● **Work request**
Write out the whole listing again, exactly.

● **Dataset extract**
[Start of Attachment]

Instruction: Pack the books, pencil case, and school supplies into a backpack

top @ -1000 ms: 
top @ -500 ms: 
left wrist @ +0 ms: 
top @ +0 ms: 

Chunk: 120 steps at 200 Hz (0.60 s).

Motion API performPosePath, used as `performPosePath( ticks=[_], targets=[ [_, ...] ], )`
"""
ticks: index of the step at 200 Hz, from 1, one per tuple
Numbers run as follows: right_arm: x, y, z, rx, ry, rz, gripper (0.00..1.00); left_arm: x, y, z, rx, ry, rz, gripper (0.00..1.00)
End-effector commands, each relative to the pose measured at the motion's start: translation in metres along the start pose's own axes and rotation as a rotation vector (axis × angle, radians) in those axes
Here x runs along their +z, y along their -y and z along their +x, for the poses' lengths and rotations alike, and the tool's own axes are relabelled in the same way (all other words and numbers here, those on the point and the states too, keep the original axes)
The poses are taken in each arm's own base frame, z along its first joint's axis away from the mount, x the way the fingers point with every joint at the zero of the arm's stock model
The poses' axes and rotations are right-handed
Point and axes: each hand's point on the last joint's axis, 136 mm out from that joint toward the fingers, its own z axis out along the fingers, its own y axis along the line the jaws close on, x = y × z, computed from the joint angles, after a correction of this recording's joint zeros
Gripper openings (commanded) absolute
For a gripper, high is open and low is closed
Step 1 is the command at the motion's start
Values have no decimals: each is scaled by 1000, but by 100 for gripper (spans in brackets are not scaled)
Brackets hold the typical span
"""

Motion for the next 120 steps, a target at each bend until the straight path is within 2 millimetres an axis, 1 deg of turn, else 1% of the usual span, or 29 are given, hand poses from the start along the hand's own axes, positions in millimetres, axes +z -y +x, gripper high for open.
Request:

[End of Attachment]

● **Response to this exercise**
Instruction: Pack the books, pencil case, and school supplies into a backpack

top @ -1000 ms: 
top @ -500 ms: 
left wrist @ +0 ms: 
top @ +0 ms: 

Chunk: 120 steps at 200 Hz (0.60 s).

Motion API performPosePath, used as `performPosePath( ticks=[_], targets=[ [_, ...] ], )`
"""
ticks: index of the step at 200 Hz, from 1, one per tuple
Numbers run as follows: right_arm: x, y, z, rx, ry, rz, gripper (0.00..1.00); left_arm: x, y, z, rx, ry, rz, gripper (0.00..1.00)
End-effector commands, each relative to the pose measured at the motion's start: translation in metres along the start pose's own axes and rotation as a rotation vector (axis × angle, radians) in those axes
Here x runs along their +z, y along their -y and z along their +x, for the poses' lengths and rotations alike, and the tool's own axes are relabelled in the same way (all other words and numbers here, those on the point and the states too, keep the original axes)
The poses are taken in each arm's own base frame, z along its first joint's axis away from the mount, x the way the fingers point with every joint at the zero of the arm's stock model
The poses' axes and rotations are right-handed
Point and axes: each hand's point on the last joint's axis, 136 mm out from that joint toward the fingers, its own z axis out along the fingers, its own y axis along the line the jaws close on, x = y × z, computed from the joint angles, after a correction of this recording's joint zeros
Gripper openings (commanded) absolute
For a gripper, high is open and low is closed
Step 1 is the command at the motion's start
Values have no decimals: each is scaled by 1000, but by 100 for gripper (spans in brackets are not scaled)
Brackets hold the typical span
"""

Motion for the next 120 steps, a target at each bend until the straight path is within 2 millimetres an axis, 1 deg of turn, else 1% of the usual span, or 29 are given, hand poses from the start along the hand's own axes, positions in millimetres, axes +z -y +x, gripper high for open.
Request:

There's nothing left to add to the output.